### Assignment:
Reproduce exactly, and solely, the lines running from the top of the data below through the line with "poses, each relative", both inclusive. Omit pictures.
-.-.-
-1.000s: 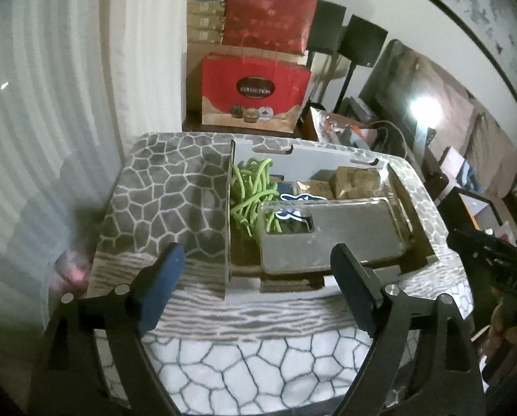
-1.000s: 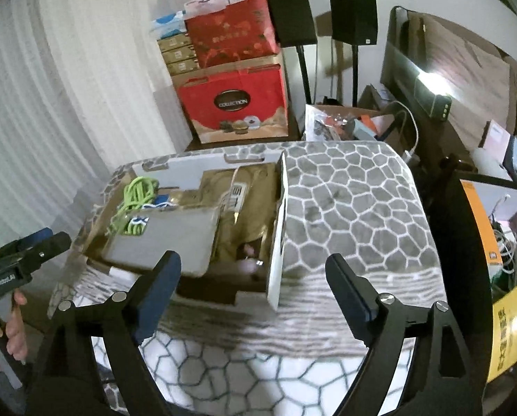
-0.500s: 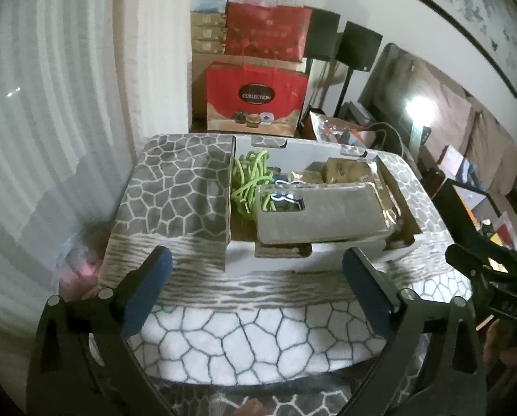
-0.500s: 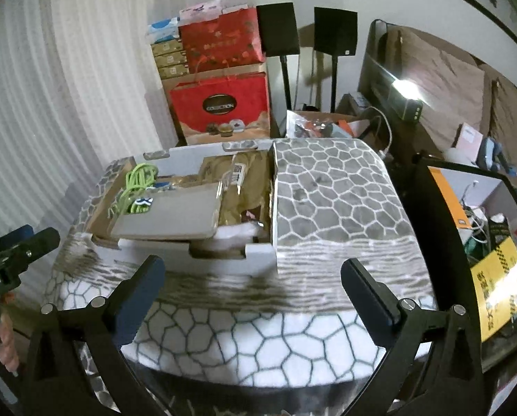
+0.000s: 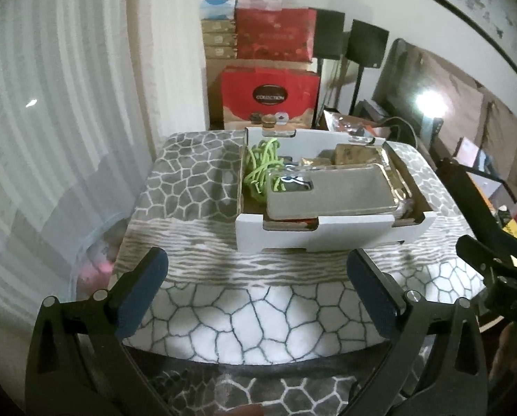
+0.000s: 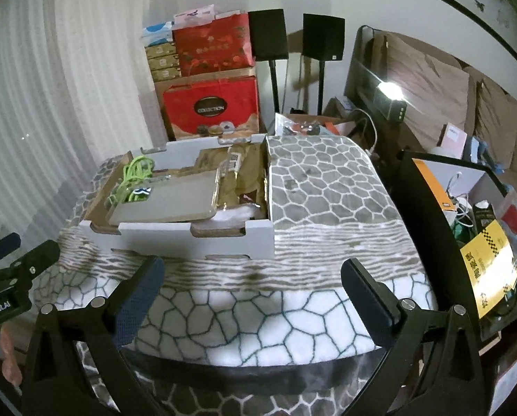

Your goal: Organize objects

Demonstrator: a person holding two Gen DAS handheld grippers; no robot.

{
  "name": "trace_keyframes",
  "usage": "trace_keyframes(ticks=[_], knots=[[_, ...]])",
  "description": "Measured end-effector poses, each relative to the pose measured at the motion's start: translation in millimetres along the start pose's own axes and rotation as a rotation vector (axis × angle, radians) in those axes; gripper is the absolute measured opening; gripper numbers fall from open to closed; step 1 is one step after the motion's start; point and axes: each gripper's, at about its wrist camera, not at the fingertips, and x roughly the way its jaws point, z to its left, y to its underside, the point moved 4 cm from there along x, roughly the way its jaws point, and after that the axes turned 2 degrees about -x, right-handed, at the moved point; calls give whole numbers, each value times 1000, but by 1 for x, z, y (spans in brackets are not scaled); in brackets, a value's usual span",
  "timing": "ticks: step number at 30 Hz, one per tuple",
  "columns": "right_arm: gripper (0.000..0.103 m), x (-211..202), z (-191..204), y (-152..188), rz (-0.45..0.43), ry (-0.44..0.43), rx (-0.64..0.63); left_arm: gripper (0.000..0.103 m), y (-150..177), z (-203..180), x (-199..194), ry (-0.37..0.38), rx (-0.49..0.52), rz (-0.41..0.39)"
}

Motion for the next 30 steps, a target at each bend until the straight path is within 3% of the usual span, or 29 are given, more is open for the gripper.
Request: trace_keyframes(ticks=[30], knots=[[102, -1, 5, 4, -5, 11, -10, 103, 5, 3, 8, -2, -15, 28]])
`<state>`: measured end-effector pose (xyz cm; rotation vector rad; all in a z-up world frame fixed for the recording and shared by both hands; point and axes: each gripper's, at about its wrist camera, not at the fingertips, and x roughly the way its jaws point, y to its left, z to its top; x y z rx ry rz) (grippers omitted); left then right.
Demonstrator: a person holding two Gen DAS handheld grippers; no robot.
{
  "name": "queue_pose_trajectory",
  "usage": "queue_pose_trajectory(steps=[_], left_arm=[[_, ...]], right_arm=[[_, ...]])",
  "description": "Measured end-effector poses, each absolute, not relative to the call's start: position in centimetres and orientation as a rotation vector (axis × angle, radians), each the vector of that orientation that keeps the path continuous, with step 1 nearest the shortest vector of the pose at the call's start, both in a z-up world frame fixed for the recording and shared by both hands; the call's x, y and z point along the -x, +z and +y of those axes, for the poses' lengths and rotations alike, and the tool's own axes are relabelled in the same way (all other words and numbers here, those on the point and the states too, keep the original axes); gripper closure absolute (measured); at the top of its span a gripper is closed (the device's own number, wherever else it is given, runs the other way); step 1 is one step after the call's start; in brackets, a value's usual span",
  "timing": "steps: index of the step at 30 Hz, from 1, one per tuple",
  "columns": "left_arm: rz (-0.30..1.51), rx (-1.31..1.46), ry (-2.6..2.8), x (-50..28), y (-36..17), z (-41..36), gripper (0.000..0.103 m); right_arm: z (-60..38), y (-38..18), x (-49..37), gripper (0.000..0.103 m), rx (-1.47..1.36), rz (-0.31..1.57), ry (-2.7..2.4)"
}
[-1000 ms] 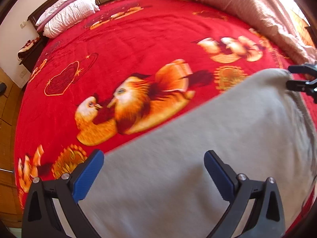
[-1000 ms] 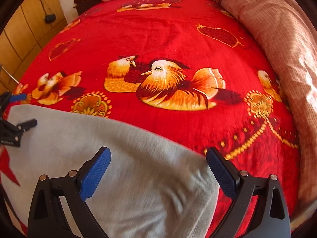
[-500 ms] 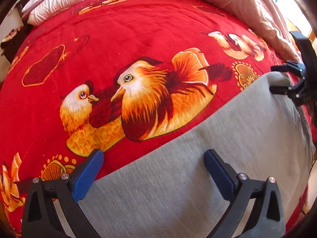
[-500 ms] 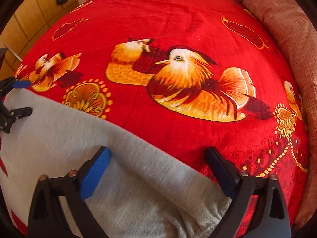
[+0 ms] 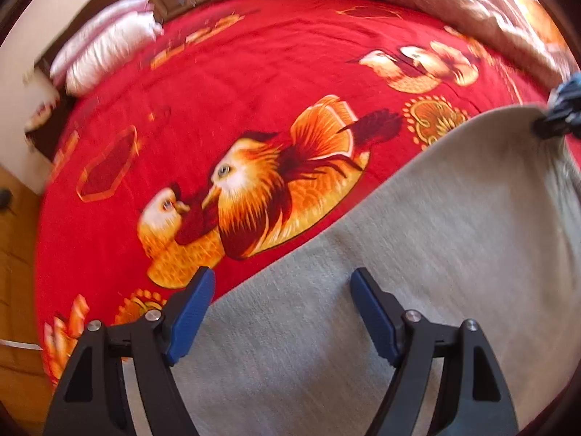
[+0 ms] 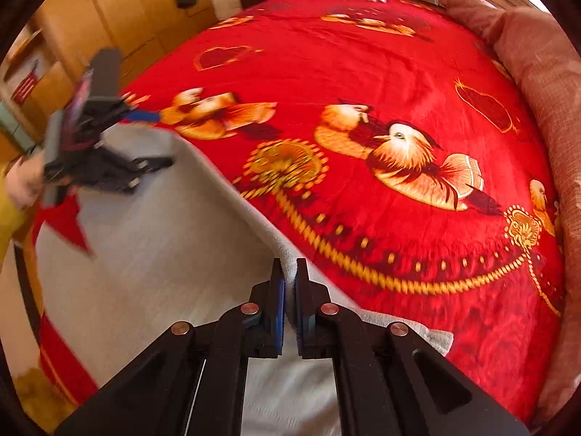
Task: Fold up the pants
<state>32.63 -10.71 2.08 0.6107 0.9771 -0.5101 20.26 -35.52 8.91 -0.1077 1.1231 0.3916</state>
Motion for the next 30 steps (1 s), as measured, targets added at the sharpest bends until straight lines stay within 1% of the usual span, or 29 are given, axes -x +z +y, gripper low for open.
queue_pose_trajectory(steps=[5, 8, 9, 10, 11, 12, 13, 16, 18, 24, 30], left_arm=[[0.944, -0.686, -0.503, -31.7, 2.4, -11.3, 0.022], [0.942, -0.69, -0.539, -31.2, 2.5, -10.9, 0.022], [0.939, -0.692, -0.554, -30.9, 2.5, -10.9, 0.026], [0.943, -0.685, -0.585, -30.7, 2.5, -10.8, 0.045], [0.965, -0.669, -0.613, -30.3, 2.6, -11.0, 0.059], [1.003, -0.636, -0.641, -30.3, 2.6, -11.0, 0.085], [1.018, -0.616, -0.643, -29.4, 2.9, -11.1, 0.09], [0.979, -0.622, -0.631, -27.8, 3.7, -11.0, 0.095], [0.979, -0.579, -0.628, -27.1, 4.4, -10.4, 0.096], [0.938, -0.424, -0.612, -22.6, 8.0, -8.0, 0.097], [0.906, -0.361, -0.569, -16.1, 10.2, -6.9, 0.097]], right_arm=[[-34.7, 8.4, -17.1, 0.097, 0.183, 1.157, 0.424], [-34.8, 7.6, -16.8, 0.097, 0.163, 1.16, 0.416], [-35.0, 7.4, -17.0, 0.097, 0.141, 1.16, 0.406], [-35.2, 7.4, -16.9, 0.097, 0.128, 1.159, 0.399], [-35.4, 7.3, -17.0, 0.097, 0.11, 1.156, 0.389], [-35.6, 7.4, -17.0, 0.097, 0.098, 1.152, 0.382], [-35.9, 7.5, -16.9, 0.097, 0.083, 1.145, 0.372], [-36.6, 8.3, -16.4, 0.097, 0.04, 1.121, 0.36], [-36.8, 8.9, -15.7, 0.097, 0.028, 1.103, 0.357], [-36.9, 10.3, -12.5, 0.097, 0.009, 1.065, 0.367], [-36.7, 10.4, -8.0, 0.097, -0.016, 1.044, 0.369]])
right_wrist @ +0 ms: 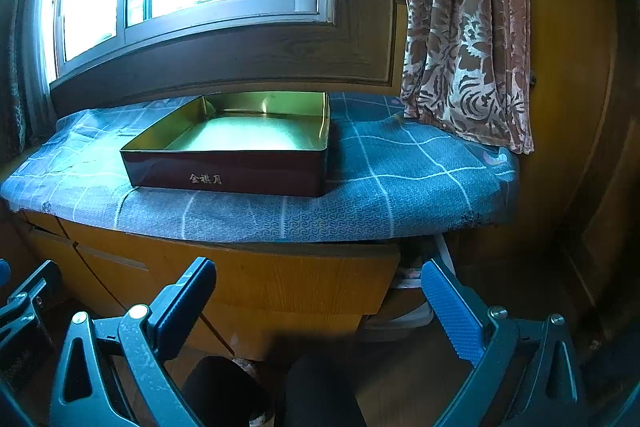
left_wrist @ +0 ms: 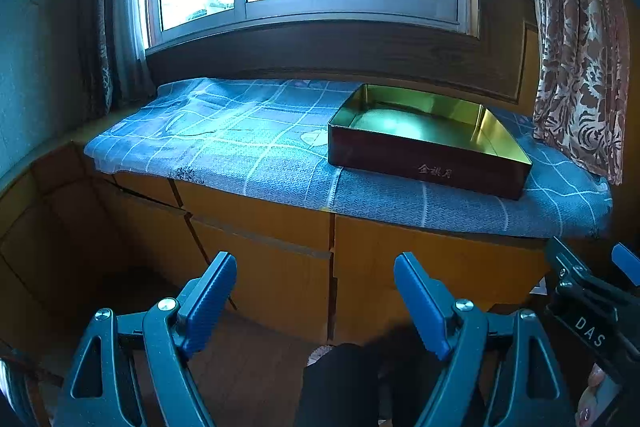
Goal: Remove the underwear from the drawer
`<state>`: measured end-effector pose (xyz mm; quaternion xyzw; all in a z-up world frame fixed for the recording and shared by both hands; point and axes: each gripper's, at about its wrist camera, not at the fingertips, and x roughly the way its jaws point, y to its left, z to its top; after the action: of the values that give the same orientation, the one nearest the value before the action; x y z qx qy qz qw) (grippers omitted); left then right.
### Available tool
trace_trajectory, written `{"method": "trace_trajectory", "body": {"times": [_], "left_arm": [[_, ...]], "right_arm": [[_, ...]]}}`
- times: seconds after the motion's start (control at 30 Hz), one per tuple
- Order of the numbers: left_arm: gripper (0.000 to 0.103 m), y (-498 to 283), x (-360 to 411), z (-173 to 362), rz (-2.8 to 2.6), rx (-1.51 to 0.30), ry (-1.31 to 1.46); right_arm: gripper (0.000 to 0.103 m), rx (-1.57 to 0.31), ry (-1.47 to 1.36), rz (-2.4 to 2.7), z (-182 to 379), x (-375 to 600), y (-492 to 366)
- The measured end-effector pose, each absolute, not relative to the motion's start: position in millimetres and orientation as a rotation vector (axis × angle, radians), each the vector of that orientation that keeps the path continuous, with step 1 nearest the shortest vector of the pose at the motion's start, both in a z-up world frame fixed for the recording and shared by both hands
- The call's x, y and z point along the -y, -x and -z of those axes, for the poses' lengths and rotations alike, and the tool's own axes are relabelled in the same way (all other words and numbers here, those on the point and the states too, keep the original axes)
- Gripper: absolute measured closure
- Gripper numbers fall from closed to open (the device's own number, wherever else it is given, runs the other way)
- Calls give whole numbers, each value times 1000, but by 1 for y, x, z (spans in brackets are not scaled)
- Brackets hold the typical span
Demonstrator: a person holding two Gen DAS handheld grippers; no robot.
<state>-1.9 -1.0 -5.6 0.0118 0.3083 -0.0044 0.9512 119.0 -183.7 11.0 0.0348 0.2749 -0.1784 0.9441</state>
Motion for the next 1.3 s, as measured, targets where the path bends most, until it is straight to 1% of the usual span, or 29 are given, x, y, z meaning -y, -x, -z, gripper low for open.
{"method": "trace_trajectory", "body": {"times": [1.3], "left_arm": [[20, 3, 4, 4, 24, -624, -28]], "right_arm": [[0, -574, -62, 354, -8, 184, -121]]}}
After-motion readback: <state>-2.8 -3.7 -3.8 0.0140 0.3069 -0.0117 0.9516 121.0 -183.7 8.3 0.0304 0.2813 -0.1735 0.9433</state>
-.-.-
### Your response:
-1.000s: 
-1.000s: 
-0.500s: 
-0.500s: 
+0.000s: 
+0.000s: 

Your goal: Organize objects

Demonstrator: a person holding two Gen DAS handheld grippers; no robot.

{
  "name": "trace_keyframes",
  "usage": "trace_keyframes(ticks=[_], knots=[[_, ...]])",
  "description": "Measured end-effector poses, each relative to the pose measured at the motion's start: translation in millimetres along the start pose's own axes and rotation as a rotation vector (axis × angle, radians) in those axes; gripper is the absolute measured opening; gripper numbers fall from open to closed; step 1 is one step after the motion's start; point and axes: each gripper's, at about its wrist camera, not at the fingertips, and x roughly the way its jaws point, z to its left, y to its underside, the point moved 4 cm from there along x, roughly the way its jaws point, and after that the axes turned 2 degrees about -x, right-handed, at the moved point; calls give whole numbers, each value times 1000, but by 1 for x, z, y (spans in brackets are not scaled); in brackets, a value's usual span",

Work on this exercise is now finished.